-- Problem description --
From the listing below, reproduce word for word the part that opens with the line containing "Think of this" and closes with the line containing "Masks with several"; reproduce nothing else.

-- Dataset records --
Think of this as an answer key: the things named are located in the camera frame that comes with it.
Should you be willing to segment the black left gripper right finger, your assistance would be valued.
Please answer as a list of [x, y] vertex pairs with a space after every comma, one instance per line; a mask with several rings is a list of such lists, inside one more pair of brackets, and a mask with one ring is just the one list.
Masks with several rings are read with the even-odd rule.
--
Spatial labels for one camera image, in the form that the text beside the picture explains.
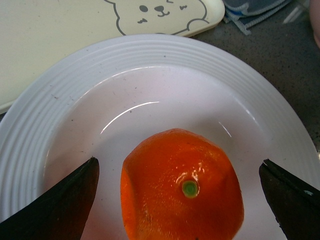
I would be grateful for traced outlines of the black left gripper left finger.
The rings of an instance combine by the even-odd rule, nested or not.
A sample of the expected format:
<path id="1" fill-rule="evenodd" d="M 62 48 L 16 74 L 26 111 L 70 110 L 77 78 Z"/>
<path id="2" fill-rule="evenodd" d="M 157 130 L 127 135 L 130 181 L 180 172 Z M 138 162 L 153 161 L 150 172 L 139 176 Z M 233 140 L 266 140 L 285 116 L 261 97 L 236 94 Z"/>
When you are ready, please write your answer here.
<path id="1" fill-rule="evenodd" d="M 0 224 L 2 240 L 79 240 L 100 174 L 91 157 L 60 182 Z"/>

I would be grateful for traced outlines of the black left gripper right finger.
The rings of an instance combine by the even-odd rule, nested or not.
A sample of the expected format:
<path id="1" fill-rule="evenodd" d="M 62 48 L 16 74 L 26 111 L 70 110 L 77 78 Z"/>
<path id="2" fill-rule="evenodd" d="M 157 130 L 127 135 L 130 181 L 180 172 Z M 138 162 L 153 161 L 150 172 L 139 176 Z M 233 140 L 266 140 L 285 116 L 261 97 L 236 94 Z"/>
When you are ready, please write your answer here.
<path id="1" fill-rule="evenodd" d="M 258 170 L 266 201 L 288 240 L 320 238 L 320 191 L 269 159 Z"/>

-- Answer below --
Think of this as an answer key: the things named are located in the camera frame that comes with it.
Should you be willing to segment the black left gripper right finger, your assistance would be valued.
Please answer as a list of [x, y] vertex pairs with a space after every comma, one instance per line; a mask with several rings is a list of such lists, inside one more pair of brackets, and a mask with one ring is just the one list.
Masks with several rings are read with the even-odd rule.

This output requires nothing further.